▸ **What is required**: Each line of the material that mentions the word "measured" is to be copied.

--- --- ---

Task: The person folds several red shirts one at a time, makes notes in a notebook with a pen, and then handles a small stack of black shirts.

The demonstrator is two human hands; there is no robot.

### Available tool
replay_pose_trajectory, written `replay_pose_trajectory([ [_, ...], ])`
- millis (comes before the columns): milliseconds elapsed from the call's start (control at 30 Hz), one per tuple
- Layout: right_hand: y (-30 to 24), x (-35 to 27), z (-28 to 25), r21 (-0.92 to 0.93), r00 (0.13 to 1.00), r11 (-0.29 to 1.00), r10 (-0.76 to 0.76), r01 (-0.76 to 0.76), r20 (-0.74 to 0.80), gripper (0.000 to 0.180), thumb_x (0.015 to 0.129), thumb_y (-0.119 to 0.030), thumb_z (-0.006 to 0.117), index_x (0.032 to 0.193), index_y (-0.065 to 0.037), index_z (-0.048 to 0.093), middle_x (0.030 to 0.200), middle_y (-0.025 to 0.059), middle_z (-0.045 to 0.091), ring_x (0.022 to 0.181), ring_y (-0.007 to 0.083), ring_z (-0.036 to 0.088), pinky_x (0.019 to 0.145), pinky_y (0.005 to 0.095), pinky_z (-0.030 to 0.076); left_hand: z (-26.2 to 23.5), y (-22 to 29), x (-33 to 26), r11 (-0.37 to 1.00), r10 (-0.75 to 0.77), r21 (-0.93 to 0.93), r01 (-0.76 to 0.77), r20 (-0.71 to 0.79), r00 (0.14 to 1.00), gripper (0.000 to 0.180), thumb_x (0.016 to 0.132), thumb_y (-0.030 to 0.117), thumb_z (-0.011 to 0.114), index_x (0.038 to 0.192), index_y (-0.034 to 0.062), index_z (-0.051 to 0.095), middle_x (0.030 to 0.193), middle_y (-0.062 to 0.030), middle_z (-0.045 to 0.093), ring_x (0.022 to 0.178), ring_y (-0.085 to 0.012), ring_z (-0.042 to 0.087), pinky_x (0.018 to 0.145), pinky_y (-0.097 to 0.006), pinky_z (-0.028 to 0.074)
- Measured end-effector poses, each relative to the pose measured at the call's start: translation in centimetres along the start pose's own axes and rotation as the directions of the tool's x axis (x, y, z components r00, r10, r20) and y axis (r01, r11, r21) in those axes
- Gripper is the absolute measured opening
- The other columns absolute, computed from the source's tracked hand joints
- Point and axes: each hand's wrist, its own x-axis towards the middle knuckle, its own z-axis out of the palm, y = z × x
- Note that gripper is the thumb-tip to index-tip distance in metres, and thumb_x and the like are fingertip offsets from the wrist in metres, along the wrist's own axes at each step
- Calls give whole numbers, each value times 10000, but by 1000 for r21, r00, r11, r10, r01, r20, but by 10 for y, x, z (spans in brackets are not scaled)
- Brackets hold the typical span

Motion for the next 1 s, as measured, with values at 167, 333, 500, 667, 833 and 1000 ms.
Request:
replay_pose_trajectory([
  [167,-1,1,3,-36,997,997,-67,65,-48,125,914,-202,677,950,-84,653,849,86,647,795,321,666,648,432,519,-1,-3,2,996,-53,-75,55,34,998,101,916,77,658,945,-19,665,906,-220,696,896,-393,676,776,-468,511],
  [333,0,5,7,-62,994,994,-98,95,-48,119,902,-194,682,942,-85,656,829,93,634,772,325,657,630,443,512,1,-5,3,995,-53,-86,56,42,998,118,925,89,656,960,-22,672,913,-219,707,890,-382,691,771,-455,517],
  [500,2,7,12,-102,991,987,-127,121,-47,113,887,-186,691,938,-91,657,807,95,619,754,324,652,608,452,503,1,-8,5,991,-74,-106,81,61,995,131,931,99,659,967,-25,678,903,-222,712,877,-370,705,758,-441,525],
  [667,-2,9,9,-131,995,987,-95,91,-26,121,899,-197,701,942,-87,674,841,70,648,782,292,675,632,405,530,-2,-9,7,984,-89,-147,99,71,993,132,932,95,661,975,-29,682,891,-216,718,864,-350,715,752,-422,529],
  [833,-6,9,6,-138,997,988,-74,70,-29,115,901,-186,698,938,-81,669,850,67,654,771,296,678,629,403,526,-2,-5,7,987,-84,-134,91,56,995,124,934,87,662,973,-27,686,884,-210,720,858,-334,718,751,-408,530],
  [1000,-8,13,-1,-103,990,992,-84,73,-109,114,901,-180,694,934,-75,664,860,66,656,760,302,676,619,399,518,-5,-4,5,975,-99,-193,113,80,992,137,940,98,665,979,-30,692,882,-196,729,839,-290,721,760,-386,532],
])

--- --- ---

▸ **Task output**:
- Measured end-effector poses, each relative to the pose measured at the call's start: translation in centimetres along the start pose's own axes and rotation as the directions of the tool's x axis (x, y, z components r00, r10, r20) and y axis (r01, r11, r21) in those axes
- Gripper is the absolute measured opening
Motion for the next 1 s, as measured, with values at 167, 333, 500, 667, 833 and 1000 ms.

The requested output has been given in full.